Mutability, Arrays and the Cost of Temporary Objects in Java

In his 2001 must-read book, Effective Java, Joshua Bloch said in one item “Favor immutability”. Java theory and practice: To mutate or not to mutate? provides an excellent overview of what this means and why it matters. It states:

An immutable object is one whose externally visible state cannot change after it is instantiated.

A Brief Overview of Immutability

Let’s say you want to create a class to model arbitrary precision rational numbers (ie fractions). A mutable version might start out:

public class BigRational {
  private BigInteger numerator = BigInteger.ZERO;
  private BigInteger denominator = BigInteger.ONE;

  // constructors and so on

  public BigRational add(BigRational other) {
    if (numerator.signum() == 0) {
      numerator = other.numerator;
      denominator = other.denominator;
    } else if (other.numerator.signum() == 0) {
      // no action required
    } else if (denominator.equals(other.denominator)) {
      numerator = numerator.add(other.numerator);
    } else {
      // this could be optimized for greatest common divisor
      numerator = numerator.multiply(other.denominator).add(other.numerator.multiply(denominator));
      denominator = denominator.multiply(other.denominator);
    }
    return this;
  }

  // etc
}

This is how many classes naively start. The problem comes when this class is used as a data member or a parameter. Consider this class:

public class MyClass {
  private BigRational data = new BigRational();

  public BigRational getData() {
    return data;
  }
}

Doing this will modify the internal state of the class:

MyClass mc = new MyClass();
BigRational rational = mc.getData();
rational.multiply(rational);

Obviously this behaviour isn’t desirable, which leads to the practice of defensive copying, a practice familiar to any C programmer. Each time this getter is called a temporary copy is created so the internal state of the class isn’t violated.

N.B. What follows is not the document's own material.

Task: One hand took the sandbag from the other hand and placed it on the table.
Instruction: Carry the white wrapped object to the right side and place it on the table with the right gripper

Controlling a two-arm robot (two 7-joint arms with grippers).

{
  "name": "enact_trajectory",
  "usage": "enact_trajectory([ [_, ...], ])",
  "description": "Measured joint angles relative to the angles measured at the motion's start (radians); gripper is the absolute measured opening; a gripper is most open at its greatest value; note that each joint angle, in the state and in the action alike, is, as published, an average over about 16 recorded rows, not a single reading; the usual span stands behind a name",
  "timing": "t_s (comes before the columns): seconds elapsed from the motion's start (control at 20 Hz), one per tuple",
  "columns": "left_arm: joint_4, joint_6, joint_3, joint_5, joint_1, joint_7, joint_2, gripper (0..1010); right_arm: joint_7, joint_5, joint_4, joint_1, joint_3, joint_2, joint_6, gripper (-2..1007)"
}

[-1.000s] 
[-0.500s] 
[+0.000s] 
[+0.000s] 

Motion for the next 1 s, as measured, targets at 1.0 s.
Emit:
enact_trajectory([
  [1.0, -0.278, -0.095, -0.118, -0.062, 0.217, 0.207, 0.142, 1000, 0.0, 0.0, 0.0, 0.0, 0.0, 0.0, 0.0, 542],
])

One of the biggest early errors in Java’s design was that the Date class is mutable. This means that any API that uses dates either has to use a non-standard date class or defensively copy date instances. Oddly, Java got String, BigInteger and BigDecimal all right as they’re all immutable. Even stranger, the later Calendar class (introduced in JDK 1.1) was also made mutable.

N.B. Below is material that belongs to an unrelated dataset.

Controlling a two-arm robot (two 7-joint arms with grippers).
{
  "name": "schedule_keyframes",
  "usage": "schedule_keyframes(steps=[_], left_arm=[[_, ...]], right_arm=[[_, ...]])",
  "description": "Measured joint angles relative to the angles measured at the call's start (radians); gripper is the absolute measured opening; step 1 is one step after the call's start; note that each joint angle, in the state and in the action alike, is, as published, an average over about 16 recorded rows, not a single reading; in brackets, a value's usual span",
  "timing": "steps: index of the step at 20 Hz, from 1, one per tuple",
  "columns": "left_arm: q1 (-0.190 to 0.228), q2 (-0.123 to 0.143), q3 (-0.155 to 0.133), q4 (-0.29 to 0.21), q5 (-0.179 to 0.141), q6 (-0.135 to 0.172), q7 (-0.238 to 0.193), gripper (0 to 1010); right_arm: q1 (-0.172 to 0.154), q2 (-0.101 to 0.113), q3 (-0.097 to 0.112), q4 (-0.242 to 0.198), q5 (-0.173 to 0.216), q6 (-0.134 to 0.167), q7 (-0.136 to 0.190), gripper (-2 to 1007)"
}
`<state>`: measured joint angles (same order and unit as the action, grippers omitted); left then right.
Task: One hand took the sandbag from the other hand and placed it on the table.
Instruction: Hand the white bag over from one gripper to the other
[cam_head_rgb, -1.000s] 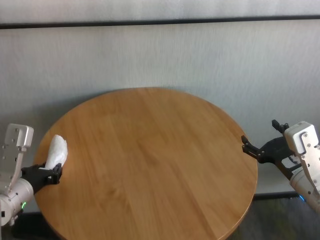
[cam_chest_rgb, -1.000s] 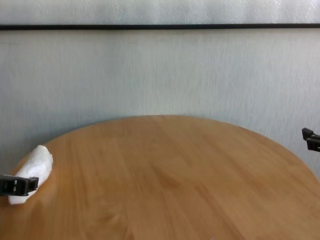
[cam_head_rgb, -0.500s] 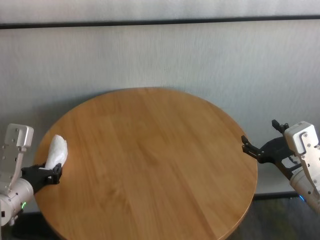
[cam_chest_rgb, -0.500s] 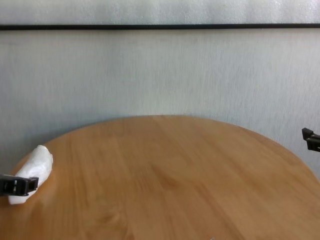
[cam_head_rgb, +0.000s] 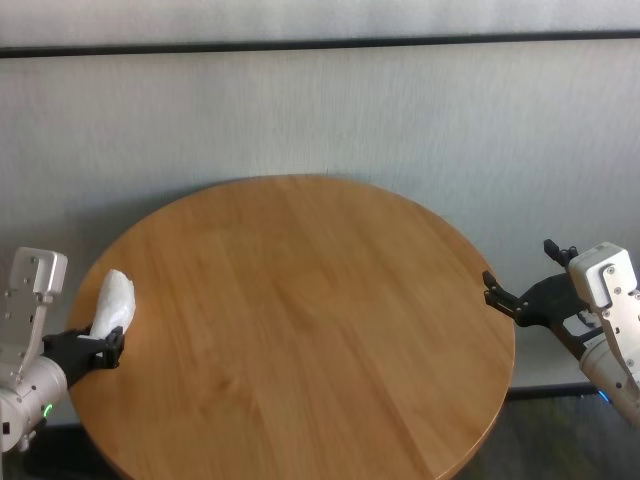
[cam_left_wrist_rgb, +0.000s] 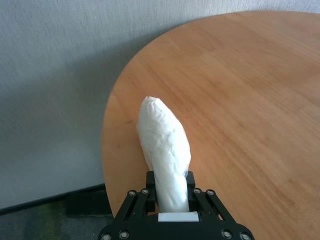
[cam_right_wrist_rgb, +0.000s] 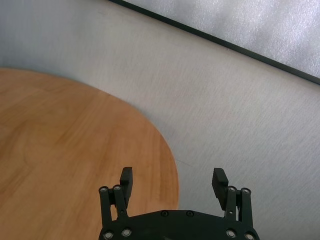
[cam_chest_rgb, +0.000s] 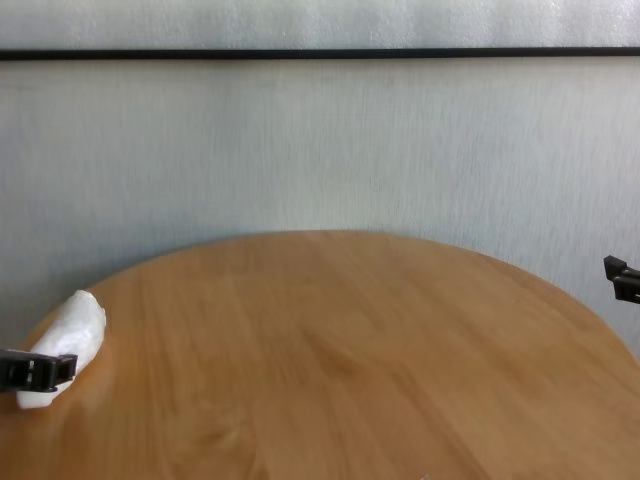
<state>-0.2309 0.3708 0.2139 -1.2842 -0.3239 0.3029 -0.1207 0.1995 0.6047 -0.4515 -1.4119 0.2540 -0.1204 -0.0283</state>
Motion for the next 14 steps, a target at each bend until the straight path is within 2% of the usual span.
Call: schedule_keyframes(steps=[14], left_arm=[[0.006,0.0,-0.004,-0.007,0.006,-0.008,-0.014,345]], right_arm=[[0.0,0.0,0.0,0.0,0.0,0.0,0.0,1001]])
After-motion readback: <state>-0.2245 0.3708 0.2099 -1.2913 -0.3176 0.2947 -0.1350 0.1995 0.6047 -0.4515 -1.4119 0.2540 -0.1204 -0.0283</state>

An immutable version would look something like:

public class BigRational {
  private final BigInteger numerator;
  private final BigInteger denominator;

  public BigRational() {
    this(BigInteger.ZERO);
  }

  public BigRational(BigInteger integer) {
    this(integer, BigInteger.ONE);
  }

  public BigRational(BigInteger numerator, BigInteger denominator) {
    if (denominator.signum() == 0) {
      throw new IllegalArgumentException("denominator cannot be zero");
    }
    if (numerator.signum() == 0) {
      this.numerator = BigInteger.ZERO;
      this.denominator = BigInteger.ONE;
    } else {
      this.numerator = numerator;
      this.denominator = denominator;
    }
  }

  public BigRational multiply(BigRational other) {
    if (numerator.signum() == 0 || other.numerator.signum() == 0) {
      return new BigRational(BigInteger.ZERO);
    } else if (denominator.equals(other.denominator)) {
      return new BigRational(numerator.add(other.numerator), denominator);
    } else {
      return new BigRational(numerator.multiply(other.denominator).add(other.numerator.multiply(denominator)), enominator.multiply(other.denominator));
    }
  }

  // etc
}

Arrays are Mutable

The big problem with all this is that Java arrays are mutable. So for example:

public void doStuff(String args[]) {
  args[0] = "Hello world";
}

...

String arr[] = new String[] { "one", "two", "three" };
doStuff(arr);
System.out.println(arr[0]); // Hello world

This is one big reason why you should use Lists instead of arrays in almost all circumstances where you have a choice. Lists can be made immutable:

List<String> list = new ArrayList<String>();
list.add("one");
list.add("two");
list.add("three");
final List<String> immutableList = Collections.unmodifiableList(list);

On a side note, this rather verbose syntax gets a little easier in Java 7 with collection literals, for example:

List<String> list = ["one", "two", "three"];
final List<String> immutableList = Collections.unmodifiableList(list);

Enum Values

Java 5 introduced typesafe enums, largely based on Joshua Bloch’s proposal (that used classes). The unofficial versions had lots of potential issues (eg having to implement readResolve() to cater to serialization creating new instances). In my opinion, Java’s enums are one of (increasingly few) significantly better language constructs in Java compared to, say, C# as Java’s enums aren’t just thinly wrapped integers (as they are in C/C++/.Net) and can also have behaviour.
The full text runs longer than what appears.